Franz Ritter observe l'obscurité tomber depuis les fenêtres de son appartement à Vienne. Il va s'enfoncer à nouveau dans une nuit d'insomnie où les souvenirs vont se mettre à tourbillonner autour de lui comme des papillons affolés par la lumière. Qu'a-t-il fait de sa vie ? Quel sens donner à la solitude qui le hante et qu'il ne peut éviter ? Quelle place lui laisse aujourd'hui la maladie alors que toute son existence lui apparaît comme un ratage complet ?

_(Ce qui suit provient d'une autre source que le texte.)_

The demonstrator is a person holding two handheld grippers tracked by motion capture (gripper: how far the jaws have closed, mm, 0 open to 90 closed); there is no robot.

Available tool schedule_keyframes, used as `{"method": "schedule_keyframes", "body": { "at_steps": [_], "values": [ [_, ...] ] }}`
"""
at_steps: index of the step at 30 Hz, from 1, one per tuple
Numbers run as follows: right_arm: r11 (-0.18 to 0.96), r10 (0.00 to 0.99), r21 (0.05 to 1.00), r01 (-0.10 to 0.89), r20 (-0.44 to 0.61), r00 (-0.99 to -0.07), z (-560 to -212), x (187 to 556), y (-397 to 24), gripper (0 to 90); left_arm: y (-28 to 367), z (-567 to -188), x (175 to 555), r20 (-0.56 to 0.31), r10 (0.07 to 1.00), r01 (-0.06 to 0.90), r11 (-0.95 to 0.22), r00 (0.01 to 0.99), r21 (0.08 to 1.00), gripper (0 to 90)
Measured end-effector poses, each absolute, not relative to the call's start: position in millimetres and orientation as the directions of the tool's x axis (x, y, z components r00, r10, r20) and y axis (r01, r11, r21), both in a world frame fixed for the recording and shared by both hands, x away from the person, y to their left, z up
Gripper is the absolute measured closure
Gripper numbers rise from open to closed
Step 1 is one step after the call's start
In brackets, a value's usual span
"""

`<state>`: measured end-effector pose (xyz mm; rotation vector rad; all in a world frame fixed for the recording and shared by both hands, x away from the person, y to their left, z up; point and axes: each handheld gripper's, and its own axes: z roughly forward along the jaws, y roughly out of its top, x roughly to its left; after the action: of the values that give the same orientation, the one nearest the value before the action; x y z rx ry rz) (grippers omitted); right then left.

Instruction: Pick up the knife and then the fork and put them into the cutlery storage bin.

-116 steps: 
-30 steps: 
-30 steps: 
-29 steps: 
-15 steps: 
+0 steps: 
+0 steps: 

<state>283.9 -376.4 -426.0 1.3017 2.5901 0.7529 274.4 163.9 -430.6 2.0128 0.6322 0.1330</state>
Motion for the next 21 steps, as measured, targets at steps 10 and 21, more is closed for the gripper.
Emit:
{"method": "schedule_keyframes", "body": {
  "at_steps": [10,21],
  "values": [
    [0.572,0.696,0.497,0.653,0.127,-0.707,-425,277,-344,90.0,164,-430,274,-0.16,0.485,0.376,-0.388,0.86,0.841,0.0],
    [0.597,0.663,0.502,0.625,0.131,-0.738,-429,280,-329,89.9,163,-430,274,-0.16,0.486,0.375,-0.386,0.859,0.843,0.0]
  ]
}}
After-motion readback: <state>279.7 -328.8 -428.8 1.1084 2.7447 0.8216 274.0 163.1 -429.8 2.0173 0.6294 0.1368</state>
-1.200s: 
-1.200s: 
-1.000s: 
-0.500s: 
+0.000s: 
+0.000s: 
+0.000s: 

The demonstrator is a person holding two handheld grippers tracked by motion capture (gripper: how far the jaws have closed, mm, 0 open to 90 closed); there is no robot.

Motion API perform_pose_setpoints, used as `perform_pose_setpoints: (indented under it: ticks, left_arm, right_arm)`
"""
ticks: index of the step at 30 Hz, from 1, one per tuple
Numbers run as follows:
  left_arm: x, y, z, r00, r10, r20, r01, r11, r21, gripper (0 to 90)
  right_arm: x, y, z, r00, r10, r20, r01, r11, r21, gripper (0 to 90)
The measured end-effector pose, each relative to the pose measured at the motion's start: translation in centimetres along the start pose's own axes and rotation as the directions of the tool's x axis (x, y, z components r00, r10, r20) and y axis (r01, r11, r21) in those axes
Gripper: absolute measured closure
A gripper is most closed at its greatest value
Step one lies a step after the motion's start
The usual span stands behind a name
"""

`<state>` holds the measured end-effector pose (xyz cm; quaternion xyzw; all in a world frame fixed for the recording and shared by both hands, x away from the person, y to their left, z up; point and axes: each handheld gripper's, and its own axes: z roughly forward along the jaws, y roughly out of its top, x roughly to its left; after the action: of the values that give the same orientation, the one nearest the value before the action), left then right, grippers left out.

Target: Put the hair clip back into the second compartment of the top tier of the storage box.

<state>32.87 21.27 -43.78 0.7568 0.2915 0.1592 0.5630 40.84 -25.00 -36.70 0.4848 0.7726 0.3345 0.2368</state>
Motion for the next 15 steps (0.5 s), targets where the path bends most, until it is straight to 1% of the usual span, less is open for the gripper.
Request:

Mathias Enard nous fait partager une double errance : la pensée erratique de Franz qui ressasse, dans la nuit qui s'avance, la brassée de ses souvenirs, de ses obsessions, suit les traces de tous ceux qui se sont aventurés dans la quête éperdue de l'Orient : écrivains, aventuriers, musiciens, scientifiques... Il nous montre également le chemin où se sont égarés les destins de Sarah, Franz et Bilger, fascinés par leur image et leurs mirages, incapables de voir l'amour et l'amitié autrement que dans le prisme de leur obsession. Mais, Franz confronté à la maladie, et Sarah au vide et à la fuite perpétuelle, le mythe s'efface pour permettre enfin la vraie rencontre.
Fallait-il passer par toute l'érudition dont fait montre Enard pour nous livrer ce roman ? La question ne se pose pas vraiment, il est tout entier dans cette fièvre morbide et autodestructrice du savoir perçu comme fin, comme aboutissement d'une quête et non comme ouverture sur l'Autre.